Edit: another thought: maybe the developer should see his code as a problem rather than an answer so that he can constantly question it. Rather than being satisfied that something you wrote is now done or solved, instead you see it as something that has likely created new problems for you to be able to solve (Mark Manson said something insightful about this, how solutions don't really solve everything completely as it might solve 1 problem it always presents new problems/challenges)


Developer is too general a term for deducing an ideal mindset.

A tester should be empowered by defeating the system. That's also great for some kinds of development (like in security). For some systems, it's better to be empowered by seeing the things you build grow as you act, for others, it's better to be empowered by seeing they grow by themselves after you act. There are places best fit by people empowered by ensuring no problem arises (also the dominant mindshare in ops), by comprehending things none could before, and by making hard things easy. There are probably places for other people that I'm overlooking too.

Testing is a much more standardized position.


I still think the 2 are more related than they appear to be. I saw a comment on programming reddit (in regards to this same article) about how developers use constructive thinking whereas testers use desctructive thinking and it is a separate mindset, but I don't know that I agree with that as destruction kind of leads to construction, maybe developers could also benefit more with destructive thinking as well.

Take for example Socrates, he went around asking questions that would contradict people's arguments by destructively questioning a particular definition that was presented, but his purpose in doing so was to construct a better definition of whatever thing he thought was ill-defined. Each time a contradition happened a more well-defined definition was able to be produced


Knuth: "I get into the meanest, nastiest frame of mind that I can manage, and I write the cruelest test code I can think of; then I turn around and embed that in even nastier constructions that are almost obscene."

[1] http://www.zerobugsandprogramfaster.net/essays/4.html


Article is about testing in the TDD sense, not the QA team sense.

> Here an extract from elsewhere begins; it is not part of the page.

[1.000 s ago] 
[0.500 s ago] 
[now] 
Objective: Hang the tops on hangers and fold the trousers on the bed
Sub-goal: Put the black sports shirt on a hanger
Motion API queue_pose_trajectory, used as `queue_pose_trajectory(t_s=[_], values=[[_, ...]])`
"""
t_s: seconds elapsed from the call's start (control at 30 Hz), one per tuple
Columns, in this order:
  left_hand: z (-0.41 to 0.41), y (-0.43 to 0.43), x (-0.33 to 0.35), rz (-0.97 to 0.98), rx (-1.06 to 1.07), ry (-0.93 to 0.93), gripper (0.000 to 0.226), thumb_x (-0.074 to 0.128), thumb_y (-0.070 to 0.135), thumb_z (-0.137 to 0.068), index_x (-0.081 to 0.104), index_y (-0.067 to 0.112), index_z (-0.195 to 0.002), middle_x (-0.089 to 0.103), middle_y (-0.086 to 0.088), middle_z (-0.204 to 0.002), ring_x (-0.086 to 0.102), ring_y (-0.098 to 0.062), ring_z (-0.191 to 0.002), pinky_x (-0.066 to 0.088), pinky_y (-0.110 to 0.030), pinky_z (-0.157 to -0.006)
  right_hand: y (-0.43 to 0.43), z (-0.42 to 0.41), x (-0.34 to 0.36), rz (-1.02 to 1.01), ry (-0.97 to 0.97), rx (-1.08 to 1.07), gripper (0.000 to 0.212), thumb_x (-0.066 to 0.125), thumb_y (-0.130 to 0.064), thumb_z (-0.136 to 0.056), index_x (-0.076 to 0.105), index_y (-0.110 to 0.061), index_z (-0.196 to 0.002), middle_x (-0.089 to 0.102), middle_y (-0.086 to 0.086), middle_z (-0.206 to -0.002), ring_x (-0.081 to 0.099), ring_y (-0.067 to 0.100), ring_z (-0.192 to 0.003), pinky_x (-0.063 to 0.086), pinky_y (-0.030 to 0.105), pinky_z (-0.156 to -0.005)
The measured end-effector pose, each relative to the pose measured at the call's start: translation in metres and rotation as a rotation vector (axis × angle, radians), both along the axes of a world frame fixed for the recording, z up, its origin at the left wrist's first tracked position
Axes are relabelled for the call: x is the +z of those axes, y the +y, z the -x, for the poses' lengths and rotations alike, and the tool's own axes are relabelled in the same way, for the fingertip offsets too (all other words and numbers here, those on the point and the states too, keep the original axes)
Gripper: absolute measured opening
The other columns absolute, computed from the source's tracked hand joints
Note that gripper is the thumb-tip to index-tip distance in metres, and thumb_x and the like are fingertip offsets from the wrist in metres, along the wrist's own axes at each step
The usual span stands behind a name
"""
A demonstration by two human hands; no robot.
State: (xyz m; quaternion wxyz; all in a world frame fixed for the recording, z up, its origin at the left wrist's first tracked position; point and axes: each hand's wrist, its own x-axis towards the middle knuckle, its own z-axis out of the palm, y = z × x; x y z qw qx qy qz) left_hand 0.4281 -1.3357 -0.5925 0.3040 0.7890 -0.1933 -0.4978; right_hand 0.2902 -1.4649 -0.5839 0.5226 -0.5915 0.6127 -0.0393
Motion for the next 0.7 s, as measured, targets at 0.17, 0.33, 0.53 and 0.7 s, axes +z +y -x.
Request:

That's a distinction without a difference, good software testing is still an ethos of imagining boundary conditions and corner cases to "break" the code. A bad tester will create a test with a few basic inputs, see that it looks fine and be content with that.


Having been both QA and dev in my career (and vastly preferring the former), I beg to differ.

- TDD / unit testing: "Does it do the thing right?" i.e. does the code behave as the developer intended? This type of testing tends to be more internal than external.

- QA testing: "Does it do the right thing?" i.e. does the code fully satisfy customer requirements (including integration testing) and other functional and parafunctional requirements?

Certainly there is overlap between the two, e.g. the developers are working from their own understanding of the customers requirements, but they are not IMO the same thing.


TDD is a way to design software and make it easy to refactor. It is mostly "white box". That it leaves behind a solid test suite may not even be the most important thing about it.


The classic example is IBM's famous Black Team. http://wiki.c2.com/?BlackTeam


And the On-Board Software Group's rivalry between the development group and the verification group: https://www.fastcompany.com/28121/they-write-right-stuff


Yeah, there's someone that I know who just savored doing that with any game or piece of software they encountered. They just really took a "for shits and giggles" attitude towards breaking everything. It's an attitude that I've just never had, but it's really great that people like him exist.


I recently watched a talk by an Adobe lead developer, and he stated that they had twice as many testers on the payroll as they had developers. Makes sense.